Os amigos do polvo
Jean-Paul Marat (1753-1793), uma
figura carismática da Revolução Francesa (1789) que se intitulava “o amigo do
povo”, demonstrava essa amizade na defesa dos sans-culottes, por
vezes de forma bastante visível e virulenta, contra as classes possidentes.
Redactor do jornal “L’Ami du
peuple” e membro activo do Clube dos Franciscanos, médico de profissão e,
por opção, advogado dos interesses
populares. O período revolucionário obrigou-o ao exílio por duas vezes e acabou assassinado
pela sua amante Charlotte Corday.
No nosso país, de há uns anos a esta parte,
uma plêiade de indivíduos, de forma muito sofisticada, vem tramando uma luta
contrária à de Marat, que parafraseamos, para os designar por “Os amigos do
polvo”. Como podemos constatar, este “amigo do povo”, talvez até pelo seu
objectivo, só o deixaram viver 4 anos com a revolução. “Os amigos do polvo”
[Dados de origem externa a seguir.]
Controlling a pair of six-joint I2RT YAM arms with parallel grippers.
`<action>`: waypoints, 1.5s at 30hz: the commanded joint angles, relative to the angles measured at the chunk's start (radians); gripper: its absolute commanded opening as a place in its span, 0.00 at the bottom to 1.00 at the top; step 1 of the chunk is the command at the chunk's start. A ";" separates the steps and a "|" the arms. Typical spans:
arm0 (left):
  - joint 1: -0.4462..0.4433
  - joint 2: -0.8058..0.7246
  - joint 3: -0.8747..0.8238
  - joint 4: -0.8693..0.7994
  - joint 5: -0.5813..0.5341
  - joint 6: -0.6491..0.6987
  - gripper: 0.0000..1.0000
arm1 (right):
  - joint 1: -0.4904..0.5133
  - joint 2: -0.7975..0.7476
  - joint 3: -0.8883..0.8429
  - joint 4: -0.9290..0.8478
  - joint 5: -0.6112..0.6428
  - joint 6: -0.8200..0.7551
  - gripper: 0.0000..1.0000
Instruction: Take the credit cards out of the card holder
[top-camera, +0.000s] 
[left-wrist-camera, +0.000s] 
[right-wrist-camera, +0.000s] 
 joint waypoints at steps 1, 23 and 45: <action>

subsistem por espaços temporais mais alargados, porque têm uma protecção mais
eficiente.
Consumada a nossa revolução,
passado o período de efervescência que terminou ou foi domado no 25 de Novembro
de 1975, instalado o regime democrático através da Constituição de 1976, julgávamos
nós, os bem-intencionados, que estávamos no caminho do direito, da justiça, da
ética e do respeito pela igualdade de oportunidades entre os cidadãos.
Hoje verificamos que não foi
exactamente assim. Enquanto uns contribuíam para construir uma pátria maior,
outros, tal como as toupeiras, iam subterraneamente minando os alicerces da
nação, paulatinamente organizando esquemas aparentemente legais, mas
impregnados do veneno da ratice e da roubalheira, para remeter para seu
benefício a maior parte possível da riqueza da nação. Depois de se aperceberem
bem como funcionava a república, colocaram os seus aríetes nos lugares de
decisão, dando a estes, também, umas alargadas migalhas, para que daí
resultasse as maiores benesses para os seus membros, quer individual, quer em
grupo. O polvo orientou-se para retirar, em seu proveito, o máximo das finanças
e da economia da nação. Essa ganância famélica durou décadas, mas acabou por ser
divulgada, quando alguns escândalos rebentaram, ainda que a conta-gotas, sempre
travados por uma legislação pouco ágil e polvilhada de alçapões.
Ainda o novelo das diversas operações
não foi totalmente desenrolado e mal se pegou nele, por difícil, porque tem uma
abrangência muito alargada e, eventualmente, poderosa a diversos níveis, já
estão em funcionamento novas formas de manipulação dos serviços públicos,
passando, para empresas fornecedoras de serviços, as tarefas que, até há algum
tempo, eram desempenhadas por funcionários pertencentes aos quadros da
administração. Na educação, na saúde, na segurança e em muitas entidades que
coordenam ou dirigem serviços estruturais da administração, para enganar não
sei quem, retiram-se verbas na rubrica do pessoal e aumenta-se a da compra de
serviços. Damos um exemplo que pode ser alargado, nas devidas especificidades,
a outros serviços públicos; nalguns hospitais, médicos, enfermeiros e funcionários
de apoio, segurança, e limpeza, têm por entidades patronais empresas
contratadas, fazendo deste modo descer a rubrica de encargos com o pessoal. O
polvo sabe adaptar-se para continuar na sua senda.